場に相応しく無い甲高い声、そちらに意識を向けた瞬間に狼型の獲物は素早く離脱する……畜生、また横梁の隙間か!妖精の力で気配は掴んでいるが追い掛ける事は不可能だ、何せこっちは二本足であちらさんは四足、追いつけるわけがねぇ。


緊張を解いてファルシオンを腰に戻す……何だか騒がしい奴がこっちに近付いて来る、あの魔物のようにここを去るか?しかし敵の巣のど真ん中で他の人間と合流出来るチャンスを逃がすのはリスクが高いような気がする。
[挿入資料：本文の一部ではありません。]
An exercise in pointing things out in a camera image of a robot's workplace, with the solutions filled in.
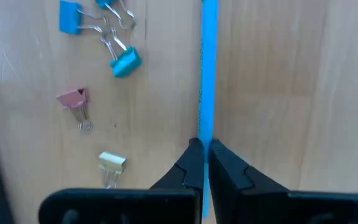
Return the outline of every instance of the scratch on table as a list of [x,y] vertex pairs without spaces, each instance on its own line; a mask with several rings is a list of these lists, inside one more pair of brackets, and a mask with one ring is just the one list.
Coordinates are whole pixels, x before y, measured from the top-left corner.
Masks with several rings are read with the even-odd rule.
[[0,75],[0,80],[4,80],[5,65],[6,65],[6,62],[4,61],[4,63],[2,64],[2,67],[1,67],[1,75]]
[[13,68],[13,66],[12,66],[12,64],[11,64],[11,61],[9,61],[8,57],[6,56],[5,50],[2,50],[2,53],[4,54],[5,59],[6,59],[6,62],[7,62],[7,64],[9,65],[9,67],[11,68],[12,73],[13,73],[21,82],[23,82],[23,80],[17,75],[15,69]]
[[35,44],[37,44],[37,47],[40,46],[40,40],[38,39],[38,37],[31,31],[31,35],[35,40]]

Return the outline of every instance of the blue ruler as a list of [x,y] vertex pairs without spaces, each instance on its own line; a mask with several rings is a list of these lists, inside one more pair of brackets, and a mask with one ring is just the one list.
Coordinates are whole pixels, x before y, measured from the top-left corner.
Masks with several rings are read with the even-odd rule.
[[216,35],[218,0],[202,0],[200,44],[200,91],[198,97],[198,138],[204,146],[203,218],[209,209],[208,149],[214,123]]

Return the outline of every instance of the pink binder clip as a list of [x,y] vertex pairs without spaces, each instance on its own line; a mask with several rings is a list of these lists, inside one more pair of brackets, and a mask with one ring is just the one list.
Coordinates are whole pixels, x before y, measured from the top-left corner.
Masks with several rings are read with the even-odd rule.
[[77,128],[80,130],[90,130],[92,123],[88,118],[86,111],[86,89],[81,88],[72,90],[64,94],[56,96],[56,99],[63,105],[65,109],[71,111],[77,120]]

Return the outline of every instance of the wood grain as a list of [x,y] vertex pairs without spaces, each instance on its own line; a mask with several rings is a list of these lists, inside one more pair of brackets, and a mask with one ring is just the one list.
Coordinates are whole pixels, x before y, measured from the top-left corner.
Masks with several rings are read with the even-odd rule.
[[[103,151],[128,158],[121,187],[147,188],[196,136],[201,3],[127,6],[137,27],[119,35],[143,65],[117,80],[98,34],[58,31],[58,1],[0,1],[0,167],[17,223],[37,223],[55,190],[102,187]],[[216,69],[214,137],[288,188],[358,192],[358,0],[220,1]],[[82,86],[89,134],[55,100]]]

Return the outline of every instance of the binder clip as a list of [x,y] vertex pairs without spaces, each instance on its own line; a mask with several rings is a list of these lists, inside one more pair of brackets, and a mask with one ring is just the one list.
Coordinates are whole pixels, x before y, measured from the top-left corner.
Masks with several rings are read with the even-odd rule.
[[86,90],[84,88],[72,90],[67,93],[56,96],[56,99],[65,109],[71,111],[77,121],[77,128],[80,130],[90,130],[92,123],[89,120],[86,111]]
[[100,26],[82,25],[82,16],[87,16],[95,20],[103,20],[106,27],[110,27],[107,16],[92,16],[82,11],[81,4],[76,2],[60,1],[59,30],[67,34],[81,34],[82,29],[94,29],[102,33]]
[[118,18],[118,23],[119,23],[119,26],[123,29],[123,30],[132,30],[135,25],[136,25],[136,22],[135,22],[135,17],[134,17],[134,14],[128,10],[126,7],[125,7],[125,4],[124,4],[124,0],[119,0],[120,2],[120,5],[121,7],[124,9],[124,11],[126,12],[126,14],[131,18],[132,20],[132,23],[129,27],[126,27],[124,26],[124,22],[122,20],[122,17],[120,16],[120,14],[113,8],[110,6],[111,3],[114,3],[116,2],[117,0],[95,0],[98,7],[100,9],[109,9],[117,18]]
[[99,168],[104,171],[104,187],[116,189],[118,176],[124,172],[127,159],[117,154],[103,152],[99,155],[99,160]]
[[[114,41],[124,50],[122,54],[117,56],[115,53],[111,42],[107,40],[107,36],[112,34]],[[112,68],[112,74],[116,78],[123,78],[131,74],[135,69],[137,69],[142,64],[142,59],[139,57],[136,49],[134,47],[126,47],[117,36],[117,31],[115,28],[111,28],[108,32],[104,30],[102,33],[101,41],[106,44],[106,47],[109,49],[112,61],[110,62],[110,67]]]

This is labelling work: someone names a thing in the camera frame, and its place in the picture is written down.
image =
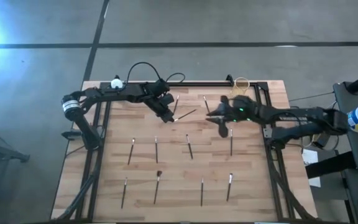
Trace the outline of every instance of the wooden board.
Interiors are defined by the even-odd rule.
[[[268,85],[272,104],[277,108],[288,108],[284,83],[268,81]],[[83,88],[91,86],[99,86],[99,82],[85,82]],[[260,126],[250,121],[228,124],[234,136],[231,157],[229,138],[221,138],[218,126],[205,121],[207,111],[203,95],[213,110],[219,104],[220,96],[228,95],[230,90],[228,87],[172,87],[170,93],[174,99],[180,95],[176,118],[197,109],[175,123],[163,123],[144,104],[112,103],[94,221],[276,221]],[[255,99],[251,88],[246,95]],[[93,116],[94,108],[86,118],[92,121]],[[193,160],[186,134],[190,137]],[[155,136],[158,137],[158,164],[155,161]],[[135,138],[135,146],[131,163],[127,165],[132,138]],[[81,145],[81,141],[71,142],[68,152]],[[52,218],[58,217],[78,193],[85,155],[86,151],[82,149],[66,158]],[[283,156],[291,190],[307,211],[316,216],[300,148],[288,146]],[[162,170],[163,174],[154,205],[157,170]],[[229,173],[233,173],[234,178],[227,202]],[[126,177],[127,192],[121,209]],[[202,177],[204,200],[201,207]]]

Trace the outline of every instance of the concrete floor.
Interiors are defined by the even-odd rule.
[[[0,44],[91,44],[103,0],[0,0]],[[358,41],[358,0],[110,0],[101,43]],[[0,189],[0,223],[48,220],[71,123],[60,99],[79,90],[91,49],[0,49],[0,136],[28,163],[12,161]],[[98,49],[90,80],[126,76],[147,61],[188,80],[284,80],[289,99],[358,78],[358,47]],[[153,80],[139,67],[132,80]],[[332,95],[291,103],[328,106]],[[341,141],[340,151],[349,150]],[[332,212],[319,216],[342,220]]]

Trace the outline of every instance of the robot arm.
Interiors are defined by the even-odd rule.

妥協するか、会ってみて合流するか単独で行動するのかを決めるぜ。


「あれ?何だ、ルークルット教のシスターじゃない、聖職者は相手が魔物でも殺したら駄目でしょうに」


「シスターじゃねぇし、俺は男だ………チッ、ちんちくりんの高飛車女かよ」


「はあん?な、何なのよアンタ!失礼よ!無礼よ!……あ、あいさつ、挨拶まだだった……はじめまして!」


「おう」


汗を拭いながら返事をする、初対面のはずなのに何だかな、黒みを帯びた赤い髪が目に入る、あまり見ない髪の色だ、何処の出身だ?首を傾げながらそいつを観察する、女の子を観察するのは好きだ、それが美少女なら尚更である。


髪の色は蘇芳(すおう)だ、古書などでは血の色を表現する際に好んで使われるが実物を目にするとその美しさに驚いてしまう、そんな特殊な色彩をした髪を左右で括り両肩に掛かる長さまで伸ばしている、ツインテールである。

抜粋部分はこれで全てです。